Provided data:
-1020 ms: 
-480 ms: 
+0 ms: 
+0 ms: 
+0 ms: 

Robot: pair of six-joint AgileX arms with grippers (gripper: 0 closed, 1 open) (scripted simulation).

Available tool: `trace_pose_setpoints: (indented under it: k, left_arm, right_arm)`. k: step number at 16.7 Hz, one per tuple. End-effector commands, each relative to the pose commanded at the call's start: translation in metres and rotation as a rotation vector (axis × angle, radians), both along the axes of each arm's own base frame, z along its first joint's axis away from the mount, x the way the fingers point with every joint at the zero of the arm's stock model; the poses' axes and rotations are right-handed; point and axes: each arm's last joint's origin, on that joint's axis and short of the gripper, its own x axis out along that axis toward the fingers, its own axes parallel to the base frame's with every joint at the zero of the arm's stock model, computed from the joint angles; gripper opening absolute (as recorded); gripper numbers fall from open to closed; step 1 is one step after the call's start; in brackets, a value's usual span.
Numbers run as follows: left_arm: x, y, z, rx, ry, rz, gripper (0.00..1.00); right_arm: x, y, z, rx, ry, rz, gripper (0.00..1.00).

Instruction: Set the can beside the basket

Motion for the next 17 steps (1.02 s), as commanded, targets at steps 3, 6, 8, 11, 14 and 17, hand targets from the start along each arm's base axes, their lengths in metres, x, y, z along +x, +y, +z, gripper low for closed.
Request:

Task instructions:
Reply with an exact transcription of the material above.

Output:
-1020 ms: 
-480 ms: 
+0 ms: 
+0 ms: 
+0 ms: 

Robot: pair of six-joint AgileX arms with grippers (gripper: 0 closed, 1 open) (scripted simulation).

Available tool: `trace_pose_setpoints: (indented under it: k, left_arm, right_arm)`. k: step number at 16.7 Hz, one per tuple. End-effector commands, each relative to the pose commanded at the call's start: translation in metres and rotation as a rotation vector (axis × angle, radians), both along the axes of each arm's own base frame, z along its first joint's axis away from the mount, x the way the fingers point with every joint at the zero of the arm's stock model; the poses' axes and rotations are right-handed; point and axes: each arm's last joint's origin, on that joint's axis and short of the gripper, its own x axis out along that axis toward the fingers, its own axes parallel to the base frame's with every joint at the zero of the arm's stock model, computed from the joint angles; gripper opening absolute (as recorded); gripper numbers fall from open to closed; step 1 is one step after the call's start; in brackets, a value's usual span.
Numbers run as follows: left_arm: x, y, z, rx, ry, rz, gripper (0.00..1.00); right_arm: x, y, z, rx, ry, rz, gripper (0.00..1.00).

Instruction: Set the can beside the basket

Motion for the next 17 steps (1.02 s), as commanded, targets at steps 3, 6, 8, 11, 14 and 17, hand targets from the start along each arm's base axes, their lengths in metres, x, y, z along +x, +y, +z, gripper low for closed.
Request:

The response to the exercise is now finished.